All three companies are focused on diversification, looking for ways to expand and apply their technologies in untapped markets now that they’ve established footholds in the commercial space.

“There’s a lot that can be done with public safety and e-911 centers like operational awareness or helping locate a person who has dialed 911,” said CycloMedia’s Kuntz. “Public safety has been slow on the uptake.”

Planet anticipates significant growth in the insurance industry.

“In 2022, insurance will probably be our largest [market],” said Schingler. “It can save a lot of costs and open up new product opportunities in parametric modeling and payouts before disasters happen to mitigate loss of assets.”

Planet also hopes to do business with more small and mid-sized companies. The company’s current specialty lies in subscriptions to its global database of analysis-ready data, but its role in the commercial world may soon evolve as it realizes the goal of monitoring global change over time.

Since 2010, Planet has collected petabytes of imagery every day, compiling it in a repository representing several years of physical global change. Now, the company wants to index that change and make it searchable by category. Schingler compared the idea to Google’s creation of a search engine to query the internet.
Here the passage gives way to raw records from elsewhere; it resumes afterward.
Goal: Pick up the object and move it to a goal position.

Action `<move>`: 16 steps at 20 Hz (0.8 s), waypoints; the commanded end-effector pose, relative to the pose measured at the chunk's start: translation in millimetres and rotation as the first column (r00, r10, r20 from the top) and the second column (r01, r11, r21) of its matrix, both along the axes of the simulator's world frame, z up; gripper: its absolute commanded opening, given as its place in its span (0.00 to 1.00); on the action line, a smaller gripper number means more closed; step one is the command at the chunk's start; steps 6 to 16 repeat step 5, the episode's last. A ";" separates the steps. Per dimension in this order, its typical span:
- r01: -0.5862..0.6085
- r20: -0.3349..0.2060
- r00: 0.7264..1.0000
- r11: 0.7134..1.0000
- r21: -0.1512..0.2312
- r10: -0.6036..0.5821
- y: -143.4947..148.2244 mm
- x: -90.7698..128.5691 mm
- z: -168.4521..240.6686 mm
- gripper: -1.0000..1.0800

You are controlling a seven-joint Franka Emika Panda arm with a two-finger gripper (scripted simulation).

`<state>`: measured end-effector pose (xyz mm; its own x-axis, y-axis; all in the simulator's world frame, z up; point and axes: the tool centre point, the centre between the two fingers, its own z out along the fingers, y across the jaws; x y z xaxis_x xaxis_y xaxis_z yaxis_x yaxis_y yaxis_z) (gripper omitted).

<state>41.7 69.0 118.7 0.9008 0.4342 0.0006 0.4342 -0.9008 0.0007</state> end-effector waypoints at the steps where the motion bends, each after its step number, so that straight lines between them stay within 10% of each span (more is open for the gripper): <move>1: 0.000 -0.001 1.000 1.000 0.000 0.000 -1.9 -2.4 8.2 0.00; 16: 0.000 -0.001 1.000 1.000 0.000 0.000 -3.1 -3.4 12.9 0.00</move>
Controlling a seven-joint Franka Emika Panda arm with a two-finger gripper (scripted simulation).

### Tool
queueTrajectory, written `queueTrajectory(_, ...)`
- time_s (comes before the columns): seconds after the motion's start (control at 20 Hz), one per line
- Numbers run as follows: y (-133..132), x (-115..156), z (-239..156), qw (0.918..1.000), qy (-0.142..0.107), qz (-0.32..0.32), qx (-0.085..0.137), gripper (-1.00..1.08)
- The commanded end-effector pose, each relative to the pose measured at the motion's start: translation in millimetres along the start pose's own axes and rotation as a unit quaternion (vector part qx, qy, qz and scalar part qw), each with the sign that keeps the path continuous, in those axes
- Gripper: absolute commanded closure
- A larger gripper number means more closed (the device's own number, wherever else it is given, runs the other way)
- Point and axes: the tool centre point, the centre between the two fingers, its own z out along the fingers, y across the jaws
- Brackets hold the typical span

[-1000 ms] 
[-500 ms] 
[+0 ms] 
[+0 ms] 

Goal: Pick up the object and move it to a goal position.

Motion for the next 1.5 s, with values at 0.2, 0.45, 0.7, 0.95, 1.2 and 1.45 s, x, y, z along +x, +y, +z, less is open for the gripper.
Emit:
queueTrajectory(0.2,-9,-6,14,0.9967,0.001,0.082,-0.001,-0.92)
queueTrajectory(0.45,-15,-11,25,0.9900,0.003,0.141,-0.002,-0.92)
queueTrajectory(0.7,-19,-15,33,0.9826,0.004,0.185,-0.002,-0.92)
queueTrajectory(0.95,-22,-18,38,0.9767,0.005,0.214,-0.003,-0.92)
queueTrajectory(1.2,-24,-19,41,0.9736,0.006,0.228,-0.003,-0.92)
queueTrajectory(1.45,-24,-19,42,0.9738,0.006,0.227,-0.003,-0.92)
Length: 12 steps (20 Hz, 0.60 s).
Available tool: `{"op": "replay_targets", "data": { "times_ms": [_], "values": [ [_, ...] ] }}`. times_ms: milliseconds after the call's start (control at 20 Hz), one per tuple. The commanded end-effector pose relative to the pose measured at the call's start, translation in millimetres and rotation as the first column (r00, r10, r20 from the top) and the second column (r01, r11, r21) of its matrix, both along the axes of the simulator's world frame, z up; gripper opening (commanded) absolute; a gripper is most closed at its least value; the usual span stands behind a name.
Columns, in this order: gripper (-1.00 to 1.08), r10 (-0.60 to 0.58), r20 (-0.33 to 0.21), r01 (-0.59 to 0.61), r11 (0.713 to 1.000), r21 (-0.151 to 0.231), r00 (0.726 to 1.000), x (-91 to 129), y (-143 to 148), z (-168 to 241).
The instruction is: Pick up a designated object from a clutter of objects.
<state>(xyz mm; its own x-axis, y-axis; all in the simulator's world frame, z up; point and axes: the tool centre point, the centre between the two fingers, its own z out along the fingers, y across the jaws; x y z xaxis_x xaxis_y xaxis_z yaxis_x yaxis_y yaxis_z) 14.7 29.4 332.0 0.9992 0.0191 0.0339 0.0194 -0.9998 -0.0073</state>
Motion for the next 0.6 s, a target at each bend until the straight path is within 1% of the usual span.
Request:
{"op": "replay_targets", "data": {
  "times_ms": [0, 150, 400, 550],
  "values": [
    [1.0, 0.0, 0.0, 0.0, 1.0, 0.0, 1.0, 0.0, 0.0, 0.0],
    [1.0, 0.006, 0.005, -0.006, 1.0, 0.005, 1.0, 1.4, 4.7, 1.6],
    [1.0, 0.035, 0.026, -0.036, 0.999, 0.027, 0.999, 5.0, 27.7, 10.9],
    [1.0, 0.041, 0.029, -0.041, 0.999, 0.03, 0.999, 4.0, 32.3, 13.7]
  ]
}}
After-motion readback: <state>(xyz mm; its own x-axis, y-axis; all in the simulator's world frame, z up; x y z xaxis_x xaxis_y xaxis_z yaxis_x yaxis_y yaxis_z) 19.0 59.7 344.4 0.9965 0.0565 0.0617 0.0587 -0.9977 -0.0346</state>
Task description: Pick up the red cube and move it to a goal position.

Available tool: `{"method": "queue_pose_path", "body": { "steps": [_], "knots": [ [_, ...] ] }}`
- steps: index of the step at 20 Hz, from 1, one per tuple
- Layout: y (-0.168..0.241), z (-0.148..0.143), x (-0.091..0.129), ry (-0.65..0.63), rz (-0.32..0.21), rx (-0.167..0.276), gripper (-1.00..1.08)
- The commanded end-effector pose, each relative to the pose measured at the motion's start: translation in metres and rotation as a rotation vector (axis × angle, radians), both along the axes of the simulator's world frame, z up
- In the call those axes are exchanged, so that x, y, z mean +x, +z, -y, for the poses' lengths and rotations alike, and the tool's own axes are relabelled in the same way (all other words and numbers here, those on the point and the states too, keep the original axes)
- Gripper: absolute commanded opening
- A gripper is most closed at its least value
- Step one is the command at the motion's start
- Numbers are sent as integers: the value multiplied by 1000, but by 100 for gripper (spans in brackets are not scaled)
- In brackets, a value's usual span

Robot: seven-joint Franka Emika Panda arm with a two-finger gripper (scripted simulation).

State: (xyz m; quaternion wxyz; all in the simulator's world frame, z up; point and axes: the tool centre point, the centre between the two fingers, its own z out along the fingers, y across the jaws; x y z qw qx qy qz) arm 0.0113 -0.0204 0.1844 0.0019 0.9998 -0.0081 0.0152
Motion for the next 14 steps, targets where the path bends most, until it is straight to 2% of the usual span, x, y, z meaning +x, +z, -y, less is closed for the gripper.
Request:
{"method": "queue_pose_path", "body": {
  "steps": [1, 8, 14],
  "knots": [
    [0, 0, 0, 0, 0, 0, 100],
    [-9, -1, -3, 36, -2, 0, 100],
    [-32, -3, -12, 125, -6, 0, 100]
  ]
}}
Planet’s tool would use open-source machine learning algorithms for object detection and land classification, identifying and marking features such as ships, planes, roads, buildings, trees, and more. Eventually, such a tool could feed into business intelligence throughout the commercial market.

“That’s the huge market opportunity for our industry today,” Schingler said. “Part of the national security mission is economic prosperity for the nation, and we have an opportunity to create a whole new market, to bring geospatial data information services to the business-to-business information feed economy.”

Mendez-Costabel noted Bayer also plans to incorporate machine learning and AI to develop “edge analytics,” bringing data processing and analysis capabilities to remote locations disconnected from the internet and the cloud—corn fields in rural Iowa, for example. This ability to stitch and tag data onsite reduces the time a farmer spends waiting for Bayer insights.

AI is exciting and often improves efficiency, but mindlessly integrating it into a company’s workflow is not a direct line to commercial success. According to Mendez-Costabel, the hard science and phenomenology element remains critical for companies to understand, explain, and correctly target their use of emerging technology.

“I always believe in domain knowledge,” Mendez-Costabel said. “We try to look for a good balance between technical skills and soft social skills. We want our most senior engineers to go to the farms, kick the dirt a little bit, and understand how [their work] is going to create value for the farmers.”

Schingler echoed the importance of hiring the right personnel for an expanding company.

“To build a good team you want people who are mature and understand how to communicate well. It’s an under-appreciated talent to understand the systems thinking and how to be a good collaborator,” he said. “You need to have a good physics model for how the world works, how data flows, and [trends] so you can build something for where the puck is going.”